Os microplásticos são partículas de plástico com menos de cinco milímetros, que representam uma séria ameaça ao meio ambiente e à saúde. Estão presentes em alimentos, poeira, água engarrafada e, consequentemente, nas fezes humanas e animais.

A investigação revelou que os bebés têm concentrações de microplásticos 10 a 20 vezes mais elevadas nas suas fezes do que os adultos, mais especificamente de microplásticos PET (polietileno tereftalato), utilizados na produção de fibras têxteis, garrafas de água e capas de telemóveis.

A exposição humana aos microplásticos é uma preocupação de saúde. Precisamos de reduzir a exposição em crianças. Os produtos infantis deviam ser feitos sem plástico", afirmou Kurunthachalam Kannan, o investigador principal do estudo citado pelo jornal The Guardian.

Por semana, uma pessoa pode ingerir em média até cinco gramas de microplástico.

Ainda não se sabe ao certo se estas partículas prejudicam ou não o corpo humano, embora alguns testes realizados em laboratório a animais tenham revelado inflamações e problemas no metabolismo.

Ao analisar as fezes de seis bebés, dez adultos e as primeiras fezes de três recém-nascidos, através de um método chamado espectrometria de massa, Kurunthachalam e a sua equipa analisaram a exposição humana a dois microplásticos comuns – PET e policarbonato (PC). Cada amostra tinha pelo menos um tipo de microplástico.

O nível de microplásticos PC era aproximadamente o mesmo em adultos e em bebés, mas os bebés tinham níveis 10 a 20 vezes superiores de microplásticos PET.

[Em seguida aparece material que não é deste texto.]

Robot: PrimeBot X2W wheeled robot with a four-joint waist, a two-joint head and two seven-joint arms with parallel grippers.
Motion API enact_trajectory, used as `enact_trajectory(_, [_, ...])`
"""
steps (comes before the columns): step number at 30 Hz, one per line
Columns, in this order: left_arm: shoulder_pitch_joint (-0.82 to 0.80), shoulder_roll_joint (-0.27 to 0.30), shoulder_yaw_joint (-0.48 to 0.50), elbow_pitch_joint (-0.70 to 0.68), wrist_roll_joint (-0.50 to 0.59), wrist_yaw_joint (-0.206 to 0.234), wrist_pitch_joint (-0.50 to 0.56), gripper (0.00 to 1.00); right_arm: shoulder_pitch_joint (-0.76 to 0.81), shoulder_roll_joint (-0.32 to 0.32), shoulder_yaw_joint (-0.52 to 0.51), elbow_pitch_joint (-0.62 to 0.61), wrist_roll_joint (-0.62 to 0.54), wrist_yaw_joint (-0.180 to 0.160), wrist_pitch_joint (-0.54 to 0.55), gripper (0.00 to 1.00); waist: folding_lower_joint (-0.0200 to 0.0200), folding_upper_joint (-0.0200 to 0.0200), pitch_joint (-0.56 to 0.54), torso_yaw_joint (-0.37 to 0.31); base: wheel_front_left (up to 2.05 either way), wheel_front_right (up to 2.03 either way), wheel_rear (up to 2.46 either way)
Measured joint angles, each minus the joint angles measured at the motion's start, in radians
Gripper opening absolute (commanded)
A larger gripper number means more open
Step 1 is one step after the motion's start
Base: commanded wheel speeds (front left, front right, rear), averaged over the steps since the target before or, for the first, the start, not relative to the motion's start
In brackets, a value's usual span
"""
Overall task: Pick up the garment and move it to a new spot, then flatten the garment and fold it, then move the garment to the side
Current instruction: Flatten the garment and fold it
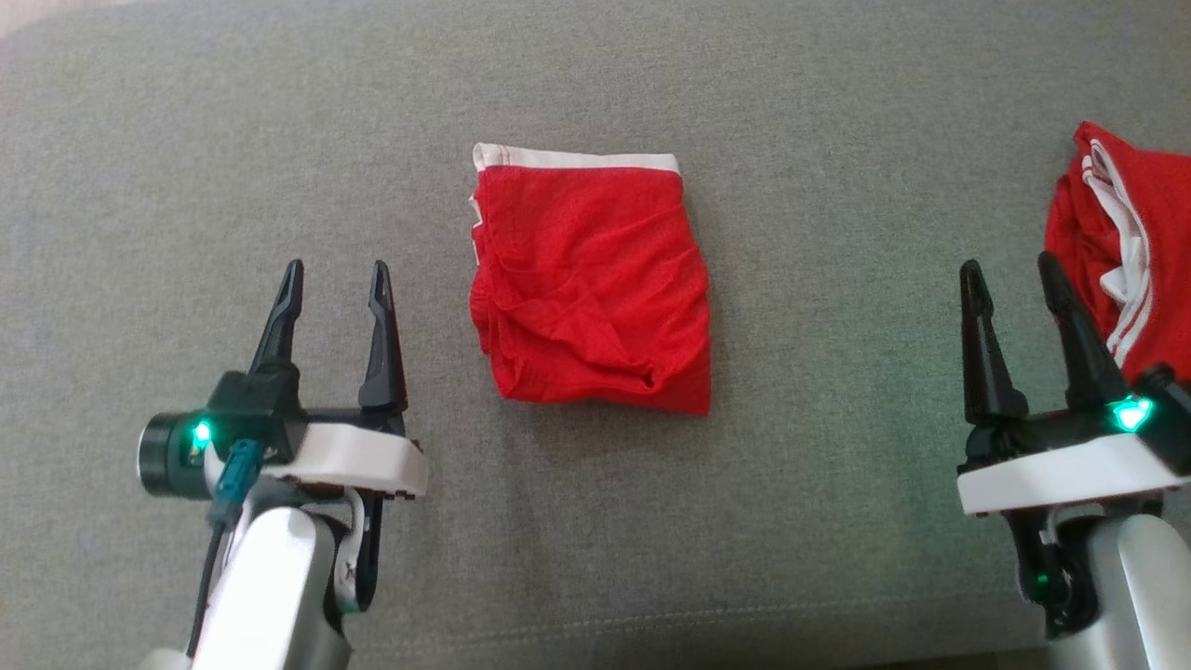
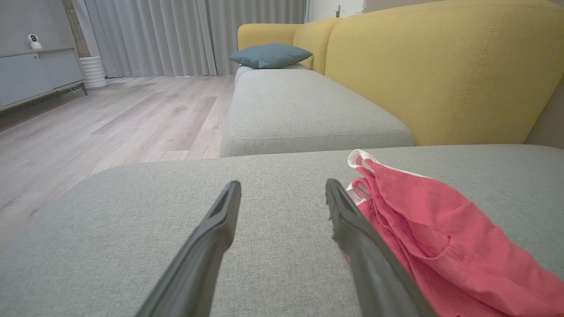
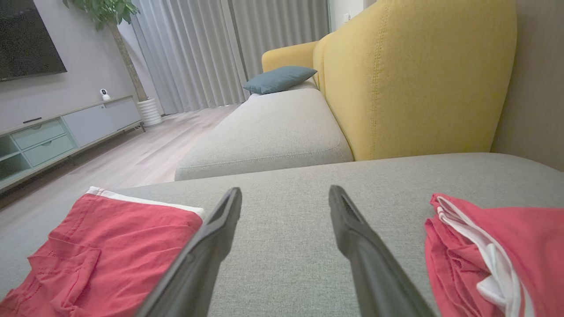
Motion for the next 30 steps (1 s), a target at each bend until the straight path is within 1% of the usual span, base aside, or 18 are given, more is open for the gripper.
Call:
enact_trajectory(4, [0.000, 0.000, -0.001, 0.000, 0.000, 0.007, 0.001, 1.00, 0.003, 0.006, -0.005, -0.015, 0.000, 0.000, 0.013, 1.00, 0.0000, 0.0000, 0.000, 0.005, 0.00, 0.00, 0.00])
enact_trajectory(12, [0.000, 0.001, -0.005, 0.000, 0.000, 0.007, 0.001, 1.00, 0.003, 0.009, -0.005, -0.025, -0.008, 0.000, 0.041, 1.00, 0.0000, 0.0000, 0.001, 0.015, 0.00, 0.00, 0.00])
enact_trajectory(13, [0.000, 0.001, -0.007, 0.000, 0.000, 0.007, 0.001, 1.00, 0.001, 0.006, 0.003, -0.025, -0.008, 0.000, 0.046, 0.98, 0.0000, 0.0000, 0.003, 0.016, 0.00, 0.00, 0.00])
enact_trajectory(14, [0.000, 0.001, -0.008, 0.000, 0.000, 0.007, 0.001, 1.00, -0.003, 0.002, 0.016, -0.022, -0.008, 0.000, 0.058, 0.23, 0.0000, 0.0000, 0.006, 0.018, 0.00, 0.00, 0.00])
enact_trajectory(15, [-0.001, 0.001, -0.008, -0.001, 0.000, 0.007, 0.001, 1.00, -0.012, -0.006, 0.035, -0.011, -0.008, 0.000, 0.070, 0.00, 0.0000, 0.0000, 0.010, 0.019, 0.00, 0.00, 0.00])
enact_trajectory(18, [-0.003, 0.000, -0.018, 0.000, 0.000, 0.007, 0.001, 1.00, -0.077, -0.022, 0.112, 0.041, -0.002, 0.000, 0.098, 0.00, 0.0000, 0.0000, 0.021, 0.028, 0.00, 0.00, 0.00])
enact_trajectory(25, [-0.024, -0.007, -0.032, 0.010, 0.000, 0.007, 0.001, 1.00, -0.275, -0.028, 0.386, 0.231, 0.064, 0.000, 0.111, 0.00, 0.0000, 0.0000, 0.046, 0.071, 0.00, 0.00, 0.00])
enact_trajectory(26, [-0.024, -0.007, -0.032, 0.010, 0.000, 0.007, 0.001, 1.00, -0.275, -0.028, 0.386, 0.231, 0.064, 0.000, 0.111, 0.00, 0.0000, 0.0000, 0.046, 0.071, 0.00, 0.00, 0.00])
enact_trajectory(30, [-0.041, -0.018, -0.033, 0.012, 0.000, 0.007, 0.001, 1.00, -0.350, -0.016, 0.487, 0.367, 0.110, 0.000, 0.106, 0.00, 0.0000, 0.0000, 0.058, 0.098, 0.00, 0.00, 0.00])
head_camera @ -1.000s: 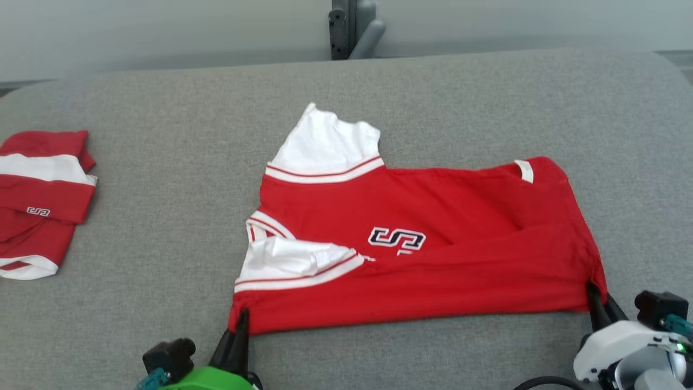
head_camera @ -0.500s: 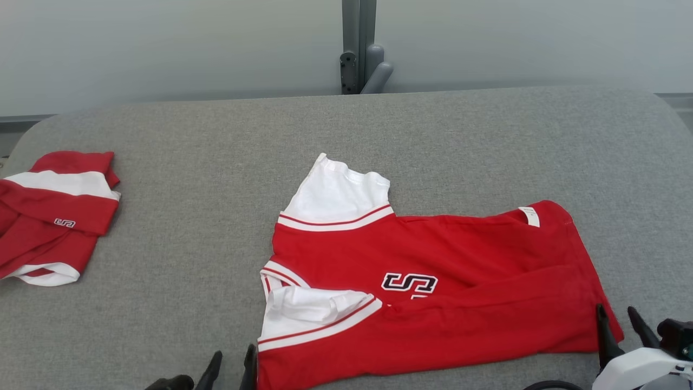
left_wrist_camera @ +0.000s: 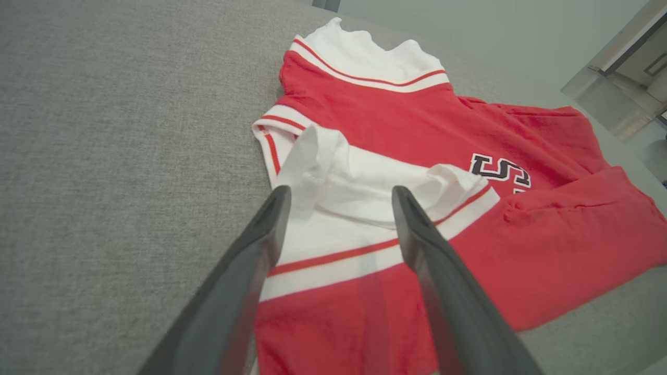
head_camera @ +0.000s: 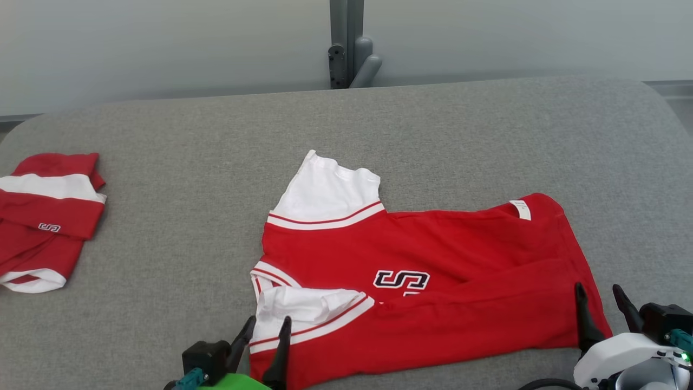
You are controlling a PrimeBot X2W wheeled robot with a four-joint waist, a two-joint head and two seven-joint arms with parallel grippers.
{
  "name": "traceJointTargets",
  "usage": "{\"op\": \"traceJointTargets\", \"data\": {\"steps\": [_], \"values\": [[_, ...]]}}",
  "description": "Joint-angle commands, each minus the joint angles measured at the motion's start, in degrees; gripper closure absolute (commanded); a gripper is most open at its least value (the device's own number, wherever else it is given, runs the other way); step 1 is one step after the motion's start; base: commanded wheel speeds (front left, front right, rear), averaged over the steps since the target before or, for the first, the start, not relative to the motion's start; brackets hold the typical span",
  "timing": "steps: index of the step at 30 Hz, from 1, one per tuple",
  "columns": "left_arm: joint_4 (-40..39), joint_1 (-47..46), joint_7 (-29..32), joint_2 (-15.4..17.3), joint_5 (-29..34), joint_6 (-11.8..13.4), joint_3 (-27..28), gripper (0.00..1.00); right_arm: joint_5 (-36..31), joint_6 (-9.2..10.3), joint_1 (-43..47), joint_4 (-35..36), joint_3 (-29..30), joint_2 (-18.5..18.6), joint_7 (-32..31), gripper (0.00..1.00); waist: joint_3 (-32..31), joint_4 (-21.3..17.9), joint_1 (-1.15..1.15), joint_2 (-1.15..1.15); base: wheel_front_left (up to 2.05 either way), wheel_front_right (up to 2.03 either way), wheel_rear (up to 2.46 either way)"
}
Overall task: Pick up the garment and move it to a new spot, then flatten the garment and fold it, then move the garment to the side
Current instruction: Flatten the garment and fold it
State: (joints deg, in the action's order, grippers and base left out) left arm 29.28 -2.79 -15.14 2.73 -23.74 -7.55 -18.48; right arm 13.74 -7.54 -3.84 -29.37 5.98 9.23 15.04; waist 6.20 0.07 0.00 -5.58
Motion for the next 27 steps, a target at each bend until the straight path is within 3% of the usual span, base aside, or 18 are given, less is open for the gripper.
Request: {"op": "traceJointTargets", "data": {"steps": [1,15,16,17,18,19,27], "values": [[0.7,-1.1,0.0,0.3,0.4,0.1,0.6,0.00,0.2,0.11,-0.1,0.0,0.0,0.1,0.2,0.00,0.3,-0.9,0.00,-0.01,0.00,0.00,0.00],[3.6,-3.4,0.0,0.3,3.5,0.6,3.8,0.00,1.1,0.11,-1.9,-0.2,-0.6,1.2,0.2,0.00,3.1,-3.3,0.00,-0.01,0.00,0.00,0.00],[3.7,-3.6,0.0,0.3,3.2,0.5,3.7,0.19,1.1,0.11,-2.1,-0.1,-0.6,1.2,0.2,0.00,3.2,-3.4,0.00,-0.01,0.00,0.00,0.00],[3.8,-3.7,0.0,0.3,3.0,0.5,3.6,0.62,1.0,0.11,-2.2,-0.1,-0.6,1.2,0.2,0.00,3.3,-3.5,0.00,-0.01,0.00,0.00,0.00],[3.8,-3.7,0.0,0.3,3.0,0.5,3.6,0.62,1.0,0.11,-2.2,-0.1,-0.6,1.2,0.2,0.00,3.3,-3.5,0.00,-0.01,0.00,0.00,0.00],[3.7,-3.8,0.0,0.3,2.9,0.4,3.4,1.00,0.9,0.11,-2.2,0.0,-0.5,1.2,0.2,0.00,3.4,-3.5,0.00,-0.01,0.00,0.00,0.00],[-0.8,-3.7,0.0,0.3,1.2,0.1,1.0,1.00,0.4,0.11,-1.4,-0.3,0.4,1.0,0.2,0.00,2.9,-2.5,0.00,-0.01,0.00,0.00,0.00]]}}
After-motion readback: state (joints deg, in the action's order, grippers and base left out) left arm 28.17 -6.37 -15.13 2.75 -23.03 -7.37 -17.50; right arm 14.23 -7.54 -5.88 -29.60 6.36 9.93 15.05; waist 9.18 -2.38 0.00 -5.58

Ficámos surpreendidos ao encontrar níveis mais elevados em bebés do que em adultos e tentámos compreender as várias fontes de exposição em bebés. Descobrimos que o comportamento dos bebés, como gatinhar em tapetes e mastigar tecidos, bem como outros produtos, incluindo brinquedos de plástico, biberões e utensílios como colheres podem todos contribuir para tal exposição", apontou.